Las mañanas ya no son eternas, se acaba el tiempo y el papel se gasta, desordenado en una mesa, rotulados con nombres que se escapan esperando, que esta sea la última vez, o que la vida se extienda, otras se doblan en hojas; se manchan con las lágrimas al buscar con qué secarlas.

Afuera las voces discuten, en palabras incompresibles para los que esperan tras los vidrios, en el pavimento muy caliente o muy frío. Los autos pasan, usan la bocina ignorando la señal del silencio, ese no existe, ese se encierra en los cuerpos cuando los ojos se apagan; y todos pasan a su lado, ignorándolo como los carros en las calles.
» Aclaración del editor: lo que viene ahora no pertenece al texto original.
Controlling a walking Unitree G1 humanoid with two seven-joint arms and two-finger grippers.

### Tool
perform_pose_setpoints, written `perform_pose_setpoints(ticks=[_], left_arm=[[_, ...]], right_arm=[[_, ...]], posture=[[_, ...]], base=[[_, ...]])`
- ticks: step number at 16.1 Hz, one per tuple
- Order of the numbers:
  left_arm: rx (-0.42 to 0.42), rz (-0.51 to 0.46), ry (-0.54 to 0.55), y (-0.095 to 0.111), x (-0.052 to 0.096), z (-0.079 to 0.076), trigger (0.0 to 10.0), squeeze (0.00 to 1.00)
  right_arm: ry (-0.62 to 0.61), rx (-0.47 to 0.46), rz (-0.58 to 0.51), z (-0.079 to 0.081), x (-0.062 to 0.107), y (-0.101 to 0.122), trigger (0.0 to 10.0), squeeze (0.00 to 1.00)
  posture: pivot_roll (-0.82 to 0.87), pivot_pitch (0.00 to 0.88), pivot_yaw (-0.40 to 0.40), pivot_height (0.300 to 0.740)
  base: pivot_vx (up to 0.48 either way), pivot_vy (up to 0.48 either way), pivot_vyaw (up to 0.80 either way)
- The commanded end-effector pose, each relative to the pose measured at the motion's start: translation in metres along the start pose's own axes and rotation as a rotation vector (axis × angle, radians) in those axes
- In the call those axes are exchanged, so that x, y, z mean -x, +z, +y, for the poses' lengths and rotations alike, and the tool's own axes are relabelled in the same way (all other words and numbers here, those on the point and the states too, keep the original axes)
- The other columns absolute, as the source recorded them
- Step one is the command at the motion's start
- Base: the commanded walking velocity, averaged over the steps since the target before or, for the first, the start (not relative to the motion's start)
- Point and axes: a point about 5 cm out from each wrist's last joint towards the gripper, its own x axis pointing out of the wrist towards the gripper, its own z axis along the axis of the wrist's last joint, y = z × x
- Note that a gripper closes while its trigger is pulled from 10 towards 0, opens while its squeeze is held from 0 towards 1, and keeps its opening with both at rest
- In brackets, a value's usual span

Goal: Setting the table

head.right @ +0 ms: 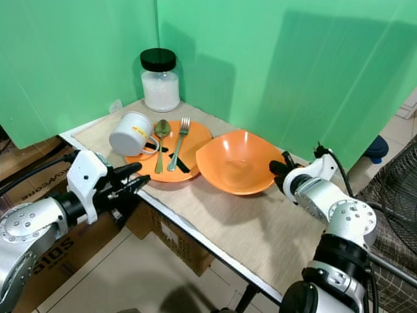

Desde el sexto piso, pueden verse los hilos exhibidos por el sol de la madrugada, los tropezones que piensan son accidentes, cuando son ellos mismos que los jalan. Piensan que están solos, pero entre más andan, más se atan. Cuando dejan de creer, siguen el rastro, se acercan sin distinguir las arrugas, reconocen sus necesidades, abrazan sus pesares.

Las noches ahora son eternas, el tiempo es una pequeña muesca, una señal de que ahí existió el pasado, que se detuvo colgado de camillas, de máquinas para aspirado, de la mano en el hombro del resignado.

Ahora cerrar los ojos es otra pausa lenta, como la que existe entre una carcajada con otra, la que sonríe a las espaldas del que se va caminando, y respira profundo, porque es otro día que ha acabado.